• [WHAT IS REQUIRED]: When a line below holds the string "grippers", show that line.

• [DATA LISTING]:
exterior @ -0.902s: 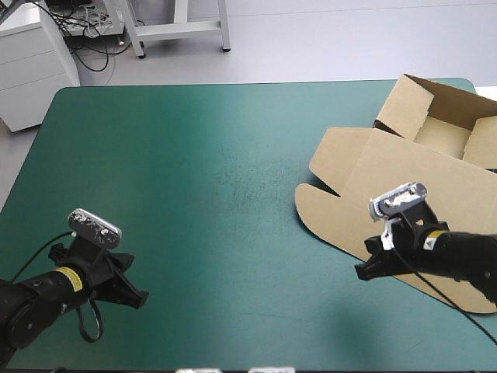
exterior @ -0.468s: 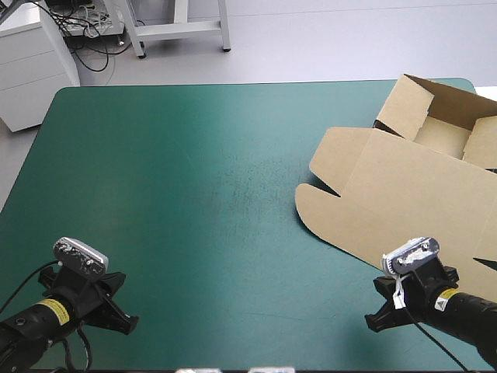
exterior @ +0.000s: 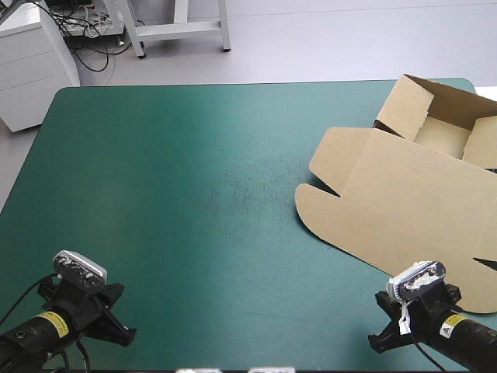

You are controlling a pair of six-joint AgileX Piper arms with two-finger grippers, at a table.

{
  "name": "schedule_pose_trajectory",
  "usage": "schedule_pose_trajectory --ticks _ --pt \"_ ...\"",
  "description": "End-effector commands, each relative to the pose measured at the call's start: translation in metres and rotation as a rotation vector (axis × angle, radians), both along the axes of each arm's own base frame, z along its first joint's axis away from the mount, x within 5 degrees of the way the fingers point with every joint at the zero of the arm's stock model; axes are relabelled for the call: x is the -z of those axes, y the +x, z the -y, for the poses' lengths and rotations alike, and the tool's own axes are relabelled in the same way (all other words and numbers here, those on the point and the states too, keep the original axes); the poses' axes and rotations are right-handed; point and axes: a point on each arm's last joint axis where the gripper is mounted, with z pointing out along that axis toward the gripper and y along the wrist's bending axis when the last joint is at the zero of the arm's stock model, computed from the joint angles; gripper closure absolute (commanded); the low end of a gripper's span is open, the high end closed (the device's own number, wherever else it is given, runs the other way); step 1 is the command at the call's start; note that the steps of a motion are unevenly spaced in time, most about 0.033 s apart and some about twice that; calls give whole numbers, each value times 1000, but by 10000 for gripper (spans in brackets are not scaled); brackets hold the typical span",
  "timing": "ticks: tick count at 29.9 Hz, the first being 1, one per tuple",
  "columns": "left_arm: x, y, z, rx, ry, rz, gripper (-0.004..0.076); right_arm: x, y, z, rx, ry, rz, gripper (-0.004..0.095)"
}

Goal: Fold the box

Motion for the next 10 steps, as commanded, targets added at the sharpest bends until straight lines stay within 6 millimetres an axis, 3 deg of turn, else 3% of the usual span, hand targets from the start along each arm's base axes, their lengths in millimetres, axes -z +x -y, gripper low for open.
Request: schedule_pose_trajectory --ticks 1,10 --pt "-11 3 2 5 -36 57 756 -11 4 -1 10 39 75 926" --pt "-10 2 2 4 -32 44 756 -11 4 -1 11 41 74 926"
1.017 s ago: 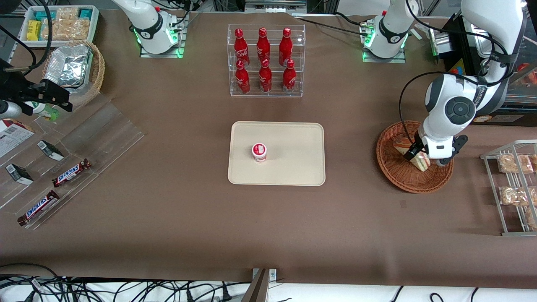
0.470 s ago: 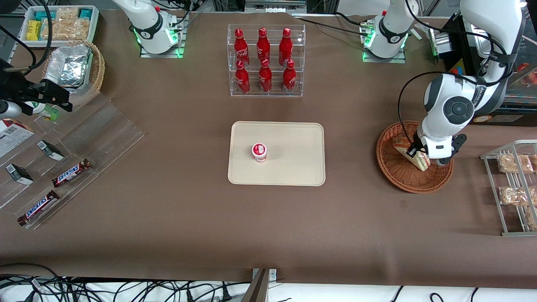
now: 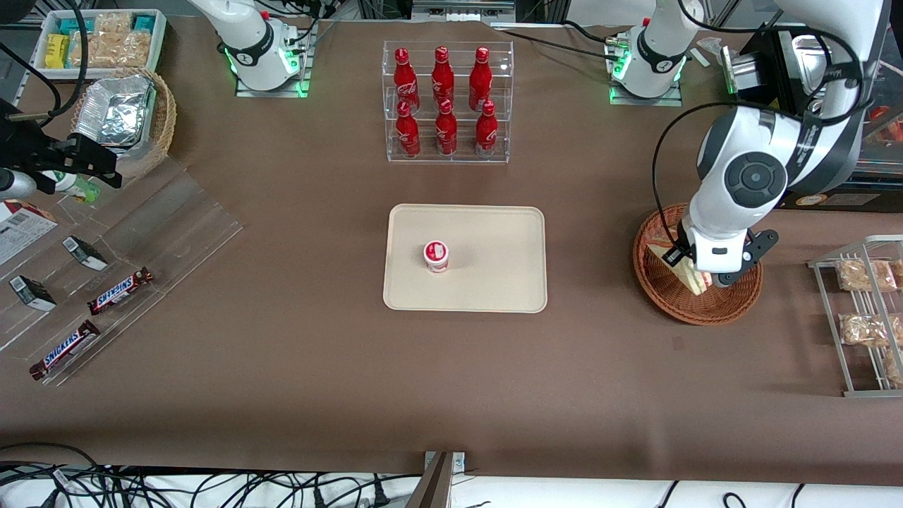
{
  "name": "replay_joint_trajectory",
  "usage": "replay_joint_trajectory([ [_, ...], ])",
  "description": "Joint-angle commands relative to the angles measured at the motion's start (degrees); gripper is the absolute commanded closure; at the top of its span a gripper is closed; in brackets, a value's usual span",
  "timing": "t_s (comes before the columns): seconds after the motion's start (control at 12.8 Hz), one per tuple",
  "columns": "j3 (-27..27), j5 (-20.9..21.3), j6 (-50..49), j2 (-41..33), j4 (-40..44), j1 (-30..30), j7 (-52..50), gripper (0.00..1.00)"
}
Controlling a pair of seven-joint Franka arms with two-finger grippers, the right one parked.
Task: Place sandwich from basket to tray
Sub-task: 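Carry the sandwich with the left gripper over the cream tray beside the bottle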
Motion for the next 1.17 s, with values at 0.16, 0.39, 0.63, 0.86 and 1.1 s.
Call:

• [SOLUTION FOR THIS PROBLEM]:
You are controlling a pair of six-joint AgileX Piper arms with two-finger grippers, at a table.
Controlling a pair of seven-joint Franka arms with two-finger grippers, the right one parked.

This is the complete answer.